▶ **Goal of the exercise**: Scan the material that follows. Copy every line containing the word "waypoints".

━━ Information provided ━━

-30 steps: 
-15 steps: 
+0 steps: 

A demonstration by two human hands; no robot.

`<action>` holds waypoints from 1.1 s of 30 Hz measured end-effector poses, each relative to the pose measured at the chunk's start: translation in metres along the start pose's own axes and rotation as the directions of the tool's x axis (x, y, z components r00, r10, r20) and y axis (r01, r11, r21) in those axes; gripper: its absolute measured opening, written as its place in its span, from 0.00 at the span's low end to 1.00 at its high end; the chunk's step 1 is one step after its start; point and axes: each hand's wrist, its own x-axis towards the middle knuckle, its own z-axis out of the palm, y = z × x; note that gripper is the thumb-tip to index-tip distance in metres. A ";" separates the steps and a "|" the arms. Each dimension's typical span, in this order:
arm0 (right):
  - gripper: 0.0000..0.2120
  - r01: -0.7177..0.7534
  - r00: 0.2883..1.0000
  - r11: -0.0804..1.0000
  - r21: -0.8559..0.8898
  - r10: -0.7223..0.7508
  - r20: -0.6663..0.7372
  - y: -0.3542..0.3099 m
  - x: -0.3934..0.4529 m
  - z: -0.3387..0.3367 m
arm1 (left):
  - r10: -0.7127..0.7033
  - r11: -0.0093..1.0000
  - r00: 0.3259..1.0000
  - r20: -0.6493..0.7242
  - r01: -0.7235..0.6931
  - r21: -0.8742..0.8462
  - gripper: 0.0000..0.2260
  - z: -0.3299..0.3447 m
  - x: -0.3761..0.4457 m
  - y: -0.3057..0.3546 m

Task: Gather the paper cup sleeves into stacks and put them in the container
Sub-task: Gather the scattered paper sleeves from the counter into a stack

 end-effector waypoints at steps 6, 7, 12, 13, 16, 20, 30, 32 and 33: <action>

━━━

▶ **Task output**:
`<action>` holds waypoints from 1.1 s of 30 Hz measured end-effector poses, each relative to the pose measured at the chunk's start: translation in metres along the start pose's own axes and rotation as the directions of the tool's x axis (x, y, z components r00, r10, r20) and y axis (r01, r11, r21) in those axes; gripper: its absolute measured opening, written as its place in its span, from 0.00 at the span's low end to 1.00 at its high end; the chunk's step 1 is one step after its start; point and axes: each hand's wrist, its own x-axis towards the middle knuckle, its own z-axis out of the palm, y = z × x; note that gripper is the thumb-tip to index-tip distance in metres. A ";" separates the steps and a "|" the arms. Each dimension's typical span, in this order:
 end-effector waypoints at steps 6, 7, 12, 13, 16, 20, 30, 32 and 33: <action>

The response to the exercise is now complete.